Bilan étiologique très précoce d’une surdité de l’enfant

Dr BOIS Emilie

Praticien Hospitalier, service d'ORL pédiatrique, Hôpital Robert Debré, Paris

Bilan étiologique très précoce d’une surdité de l’enfant Dr Emilie Bois – Praticien Hospitalier à l’hôpital Robert Debré, Paris

Le dépistage auditif néonatal obligatoire a permis un diagnostic très précoce de la surdité, parfois avant 2 mois de vie. Se pose ensuite la question de la prise en charge de cette surdité, et notamment de son bilan étiologique, en effet certains examens ne sont pas réalisables chez le tout-petit et certains examens dépendent des résultats d’autres examens.
Certains examens sont systématiques devant toute surdité de l’enfant : PCR CMV salivaire, consultation génétique, IRM des rochers et cérébrale, bilan vestibulaire et consultation ophtalmologique. D’autres examens dépendent du contexte clinique ou des résultats retrouvés aux examens précédents : ECG, PEV-ERG, bandelette urinaire…

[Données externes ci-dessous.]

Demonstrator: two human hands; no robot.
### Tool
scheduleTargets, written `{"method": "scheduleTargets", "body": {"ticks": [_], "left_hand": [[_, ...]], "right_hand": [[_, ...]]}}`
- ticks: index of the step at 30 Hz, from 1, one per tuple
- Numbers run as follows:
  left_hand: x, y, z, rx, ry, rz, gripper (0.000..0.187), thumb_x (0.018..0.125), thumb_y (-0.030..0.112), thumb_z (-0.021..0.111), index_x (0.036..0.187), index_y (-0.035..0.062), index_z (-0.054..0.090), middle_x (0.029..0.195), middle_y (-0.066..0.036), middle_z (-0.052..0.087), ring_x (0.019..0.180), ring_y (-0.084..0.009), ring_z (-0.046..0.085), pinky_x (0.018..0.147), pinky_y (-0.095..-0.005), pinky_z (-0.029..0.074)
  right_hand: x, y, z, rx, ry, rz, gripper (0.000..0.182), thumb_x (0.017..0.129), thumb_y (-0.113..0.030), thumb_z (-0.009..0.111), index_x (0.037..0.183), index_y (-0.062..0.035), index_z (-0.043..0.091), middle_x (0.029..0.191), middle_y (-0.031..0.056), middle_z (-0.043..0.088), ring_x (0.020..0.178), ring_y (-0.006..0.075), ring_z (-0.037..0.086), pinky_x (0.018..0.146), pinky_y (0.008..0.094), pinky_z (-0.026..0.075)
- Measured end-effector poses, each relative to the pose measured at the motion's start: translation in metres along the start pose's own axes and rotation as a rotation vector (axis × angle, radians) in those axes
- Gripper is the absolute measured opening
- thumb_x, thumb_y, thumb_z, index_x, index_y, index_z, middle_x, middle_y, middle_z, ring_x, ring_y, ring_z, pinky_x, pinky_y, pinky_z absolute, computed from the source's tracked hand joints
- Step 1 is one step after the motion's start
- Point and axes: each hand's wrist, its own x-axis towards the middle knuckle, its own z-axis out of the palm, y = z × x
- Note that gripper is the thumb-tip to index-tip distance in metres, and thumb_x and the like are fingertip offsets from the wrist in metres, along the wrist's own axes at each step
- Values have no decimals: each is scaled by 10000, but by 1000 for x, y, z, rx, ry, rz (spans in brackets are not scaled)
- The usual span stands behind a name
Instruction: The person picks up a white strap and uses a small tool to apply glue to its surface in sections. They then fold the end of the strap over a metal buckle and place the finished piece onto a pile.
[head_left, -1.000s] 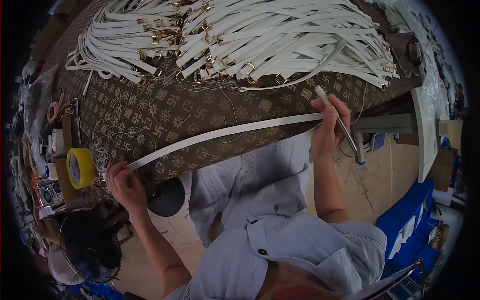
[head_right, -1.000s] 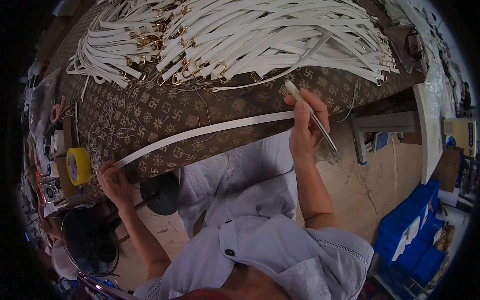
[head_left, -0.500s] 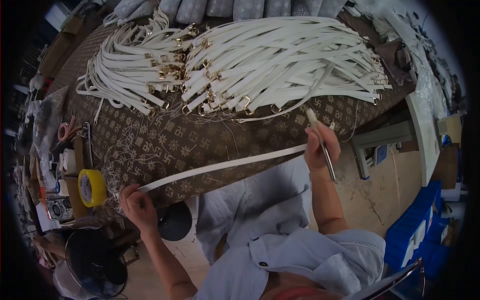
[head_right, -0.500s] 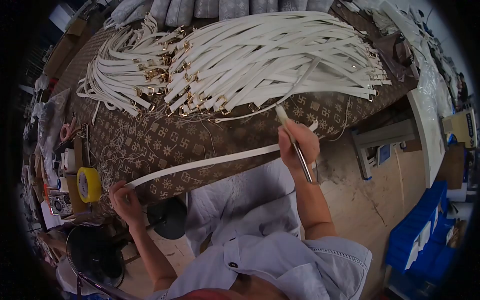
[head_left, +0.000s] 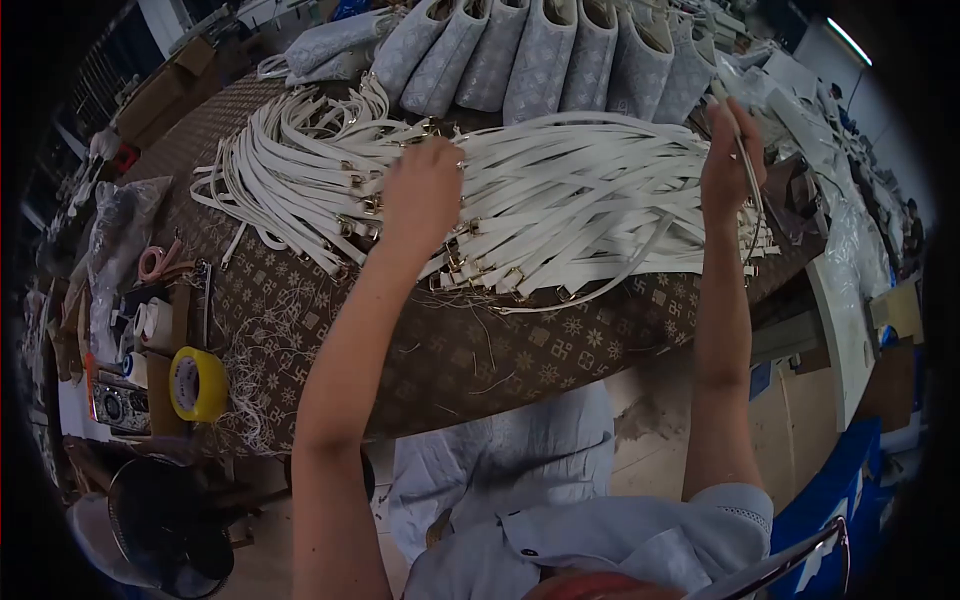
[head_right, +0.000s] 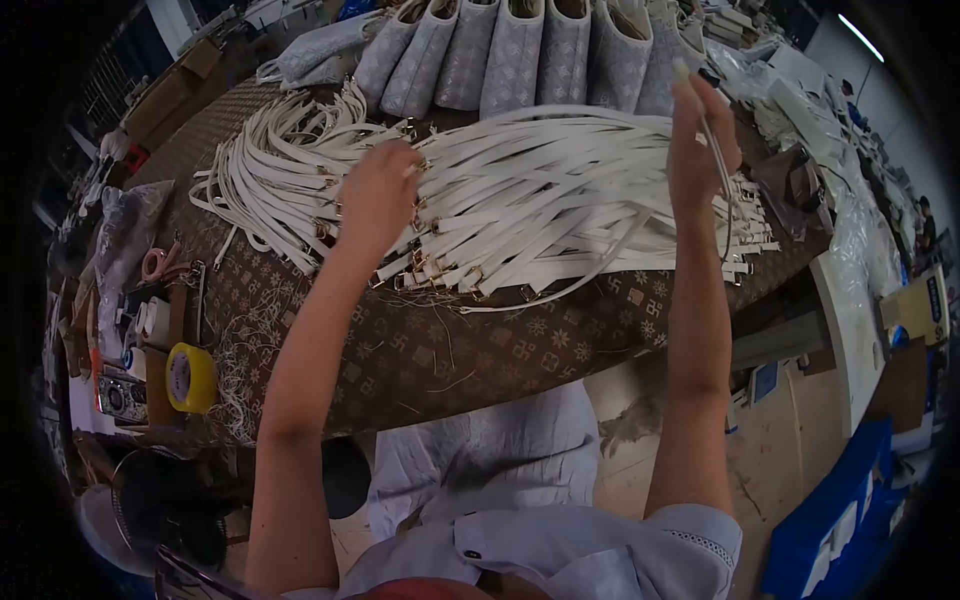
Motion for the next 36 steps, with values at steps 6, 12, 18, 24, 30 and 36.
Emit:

Dès le diagnostic de surdité, et même dès l’échec au dépistage auditif (même unilatéral), on peut d’emblée prescrire une PCR CMV sur prélèvement salivaire. Plus ce test est précoce, plus il est indicatif étant donné la fréquence du virus dans la population générale. Si le CMV est retrouvé dans la salive, il faudra alors faire une PCR CMV sur le sang du carton de Güthrie pour prouver le caractère anténatal de l’infection, et si le sang fœtal est contaminé par le CMV, déterminer le terme de la séroconversion.

Dès le diagnostic de surdité on peut également demander une consultation génétique, techniquement faisable à tout âge : on sait que la surdité de l’enfant est majoritairement d’origine génétique. Mais l’accessibilité à la consultation génétique et les délais pour l’obtention des résultats sont parfois très longs et il vaut mieux avoir une orientation diagnostique avant de faire les premières recherches génétiques. C’est donc un examen que l’on demande habituellement souvent dans un deuxième temps. Mais avec le protocole de thérapie génique sur l’otoferline actuel, il peut y avoir une urgence à avoir le diagnostic : donc les patients suspects de mutation de l’otoferline doivent être adressés en urgence à un généticien.

Tout diagnostic de surdité doit s’accompagner d’un bilan d’imagerie. L’IRM permet de caractériser l’anatomie de l’oreille interne, le paquet acoustico-facial et l’encéphale : cet examen est réalisable dès la naissance mais nécessite une sédation. Il est préférable d’attendre 4 à 6 mois de vie pour faire l’IRM car certaines structures peuvent être mal visibles chez les plus jeunes, et nécessitent alors de refaire l’examen.

En cas de projet d’implantation cochléaire, on demande également un scanner des rochers pour évaluer la faisabilité chirurgicale, les malformations de l’oreille moyenne associées et caractériser à nouveau l’anatomie de l’oreille interne. Cet examen nécessite également une sédation, c’est pourquoi on l’associe souvent là l’IRM, et il est irradiant. Il est faisable dès la naissance, mais comporte une irradiation qu’il faut prendre en compte chez le nouveau-né.

Le bilan vestibulaire est nécessaire devant toute surdité, du fait la proximité du labyrinthe postérieur et de la cochlée et de leur embryologie. Un bilan vestibulaire complet est possible chez un enfant sans autre comorbidité à partir de 5 mois de vie. Cet examen permettra d’évaluer la fonction vestibulaire ce qui permettra : en cas de déficit, de prescrire de la psychomotricité et des mesures d’adaptation pour améliorer les acquisitions motrices, de déterminer la fonction avant chirurgie d’implant cochléaire.
En cas de surdité profonde et d’aréflexie vestibulaire complète bilatérales, il faudra demander :
– en urgence un ECG pour éliminer le syndrome de Jervell-Lange-Nielsen : en pratique, étant donnée l’innocuité de cet examen et la rapidité de réalisation, nous le demandons dès l’annonce de la surdité – car parfois les délais d’obtention du bilan vestibulaire sont de plusieurs mois
– un ERG et des PEV pour éliminer un syndrome de Usher type I : dans ce cas, il ne sert à rien d’être trop précoce, les conséquences de la rétinopathie n’apparaissant que secondairement

Ainsi plusieurs examens sont indispensables devant toute surdité. La PCR CMV salivaire peut être faite dès l’échec du dépistage auditif. L’IRM et le bilan vestibulaire peuvent être faits à partir de 4-5 mois de vie : étant donné l’accessibilité à ces examens, cela permet le plus souvent de prendre le temps d’organiser les bilans après l’annonce. Enfin la consultation génétique est demandée en fonction du contexte et en fonction des possibilités des différents centres.